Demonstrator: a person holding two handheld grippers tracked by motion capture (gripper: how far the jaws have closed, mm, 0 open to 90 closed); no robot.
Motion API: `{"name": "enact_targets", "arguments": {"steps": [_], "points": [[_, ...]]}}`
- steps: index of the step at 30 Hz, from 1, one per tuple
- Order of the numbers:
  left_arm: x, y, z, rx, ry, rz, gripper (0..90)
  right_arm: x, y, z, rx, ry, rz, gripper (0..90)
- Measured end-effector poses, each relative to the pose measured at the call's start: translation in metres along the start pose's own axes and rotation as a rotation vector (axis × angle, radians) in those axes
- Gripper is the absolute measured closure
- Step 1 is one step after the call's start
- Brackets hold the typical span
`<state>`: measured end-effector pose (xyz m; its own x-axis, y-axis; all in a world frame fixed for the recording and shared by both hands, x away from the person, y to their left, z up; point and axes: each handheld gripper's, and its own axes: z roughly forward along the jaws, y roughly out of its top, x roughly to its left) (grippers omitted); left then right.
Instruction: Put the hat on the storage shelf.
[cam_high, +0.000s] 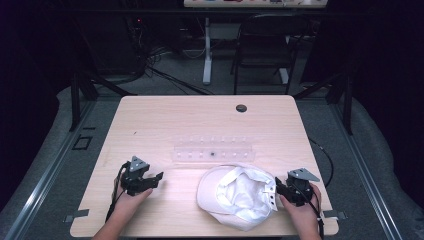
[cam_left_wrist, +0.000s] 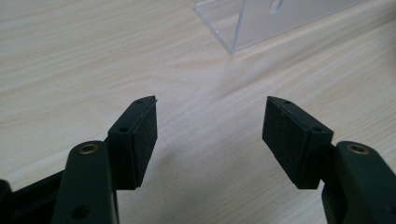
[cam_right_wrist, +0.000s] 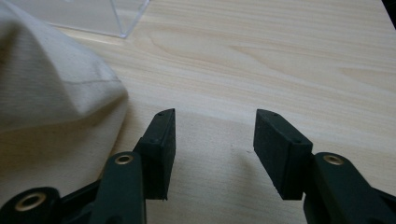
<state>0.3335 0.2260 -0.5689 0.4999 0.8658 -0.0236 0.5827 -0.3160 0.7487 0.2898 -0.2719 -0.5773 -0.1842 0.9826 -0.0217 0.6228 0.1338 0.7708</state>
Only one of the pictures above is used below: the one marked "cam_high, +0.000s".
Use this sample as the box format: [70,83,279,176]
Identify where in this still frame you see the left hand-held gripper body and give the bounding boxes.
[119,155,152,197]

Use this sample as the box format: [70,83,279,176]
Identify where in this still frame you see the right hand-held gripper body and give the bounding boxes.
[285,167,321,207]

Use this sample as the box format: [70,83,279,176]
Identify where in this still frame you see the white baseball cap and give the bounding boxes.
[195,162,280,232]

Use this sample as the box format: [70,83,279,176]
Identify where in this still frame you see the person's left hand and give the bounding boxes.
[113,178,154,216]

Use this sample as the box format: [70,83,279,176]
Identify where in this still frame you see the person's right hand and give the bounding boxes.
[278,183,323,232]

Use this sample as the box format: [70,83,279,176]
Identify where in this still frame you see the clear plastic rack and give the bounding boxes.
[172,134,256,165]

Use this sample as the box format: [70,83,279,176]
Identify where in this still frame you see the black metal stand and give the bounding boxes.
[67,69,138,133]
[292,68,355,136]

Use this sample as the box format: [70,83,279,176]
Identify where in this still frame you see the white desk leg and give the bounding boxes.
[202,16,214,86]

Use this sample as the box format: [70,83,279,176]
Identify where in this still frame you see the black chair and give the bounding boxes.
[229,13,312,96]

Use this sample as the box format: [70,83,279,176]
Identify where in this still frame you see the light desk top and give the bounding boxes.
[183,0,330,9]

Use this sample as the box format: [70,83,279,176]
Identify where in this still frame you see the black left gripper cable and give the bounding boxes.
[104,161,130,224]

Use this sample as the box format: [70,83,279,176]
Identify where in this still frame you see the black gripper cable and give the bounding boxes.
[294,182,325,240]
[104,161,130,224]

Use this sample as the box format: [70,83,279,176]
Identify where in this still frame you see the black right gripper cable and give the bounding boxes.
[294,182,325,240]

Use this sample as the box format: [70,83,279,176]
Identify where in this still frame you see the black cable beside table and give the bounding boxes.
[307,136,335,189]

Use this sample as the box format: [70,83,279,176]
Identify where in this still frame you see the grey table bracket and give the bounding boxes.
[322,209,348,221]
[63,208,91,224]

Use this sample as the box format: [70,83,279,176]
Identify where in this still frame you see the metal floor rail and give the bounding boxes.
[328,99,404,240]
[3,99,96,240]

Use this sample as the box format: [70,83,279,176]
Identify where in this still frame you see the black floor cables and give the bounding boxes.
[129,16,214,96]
########
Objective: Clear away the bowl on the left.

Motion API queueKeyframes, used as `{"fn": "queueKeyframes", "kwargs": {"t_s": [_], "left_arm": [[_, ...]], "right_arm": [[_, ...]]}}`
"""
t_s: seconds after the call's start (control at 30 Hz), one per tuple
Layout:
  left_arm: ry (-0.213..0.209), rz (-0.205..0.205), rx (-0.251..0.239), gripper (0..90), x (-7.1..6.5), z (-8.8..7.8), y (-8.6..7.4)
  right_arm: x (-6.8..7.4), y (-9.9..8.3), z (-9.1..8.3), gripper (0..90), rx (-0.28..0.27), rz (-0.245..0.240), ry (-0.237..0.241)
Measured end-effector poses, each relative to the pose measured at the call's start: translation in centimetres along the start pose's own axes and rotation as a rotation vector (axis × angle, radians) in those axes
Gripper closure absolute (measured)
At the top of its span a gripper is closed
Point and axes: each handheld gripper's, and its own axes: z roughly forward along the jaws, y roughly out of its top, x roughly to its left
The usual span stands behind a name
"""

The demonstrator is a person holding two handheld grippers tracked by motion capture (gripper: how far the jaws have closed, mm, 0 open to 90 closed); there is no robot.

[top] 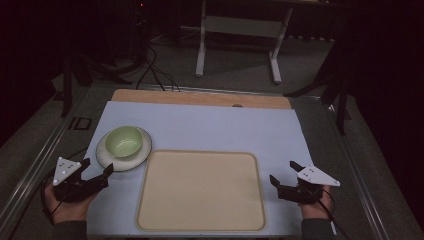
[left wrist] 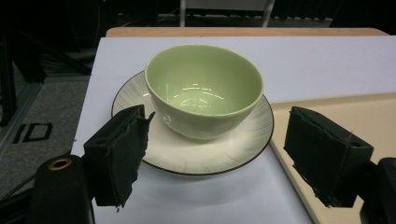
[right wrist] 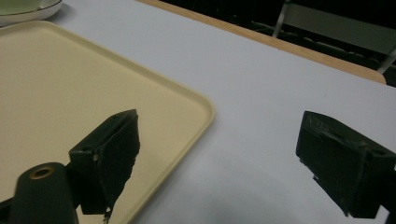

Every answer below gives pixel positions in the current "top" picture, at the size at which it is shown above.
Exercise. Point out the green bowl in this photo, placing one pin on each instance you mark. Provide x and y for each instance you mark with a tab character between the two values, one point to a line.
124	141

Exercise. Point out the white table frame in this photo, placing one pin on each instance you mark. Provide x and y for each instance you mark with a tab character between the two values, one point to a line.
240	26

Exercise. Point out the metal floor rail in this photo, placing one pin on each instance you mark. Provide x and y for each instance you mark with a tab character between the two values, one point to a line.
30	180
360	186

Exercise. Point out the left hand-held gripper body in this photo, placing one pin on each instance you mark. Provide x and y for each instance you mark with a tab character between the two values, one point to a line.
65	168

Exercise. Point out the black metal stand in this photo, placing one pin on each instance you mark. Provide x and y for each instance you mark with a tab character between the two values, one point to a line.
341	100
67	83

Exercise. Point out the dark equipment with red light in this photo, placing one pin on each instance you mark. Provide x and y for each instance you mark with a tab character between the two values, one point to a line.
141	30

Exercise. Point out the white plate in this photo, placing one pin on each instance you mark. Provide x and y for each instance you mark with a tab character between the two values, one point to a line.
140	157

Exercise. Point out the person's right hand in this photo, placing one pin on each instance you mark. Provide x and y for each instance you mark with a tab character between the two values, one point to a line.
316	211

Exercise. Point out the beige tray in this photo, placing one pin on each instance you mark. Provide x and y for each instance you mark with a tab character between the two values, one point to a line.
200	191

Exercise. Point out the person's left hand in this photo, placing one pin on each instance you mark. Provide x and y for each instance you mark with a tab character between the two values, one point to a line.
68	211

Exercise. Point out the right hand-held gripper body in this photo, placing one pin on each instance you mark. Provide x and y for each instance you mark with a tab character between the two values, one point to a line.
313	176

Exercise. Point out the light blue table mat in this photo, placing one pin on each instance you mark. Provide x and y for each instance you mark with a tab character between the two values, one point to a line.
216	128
########
» Exercise prompt
Whenever a line of the data holds the string "pose", pick that line out.

» Solution to the problem
- Measured end-effector poses, each relative to the pose measured at the call's start: translation in metres along the start pose's own axes and rotation as a rotation vector (axis × angle, radians) in those axes
`<state>`: measured end-effector pose (xyz m; its own x-axis, y-axis; all in a world frame fixed for the recording and shared by both hands, x away from the person, y to their left, z up; point and axes: each handheld gripper's, and its own axes: z roughly forward along the jaws, y roughly out of its top, x roughly to its left) (grippers omitted); left then right.
Measured end-effector poses, each relative to the pose measured at the call's start: translation in centimetres along the start pose's own axes and rotation as a rotation vector (axis × angle, radians) in those axes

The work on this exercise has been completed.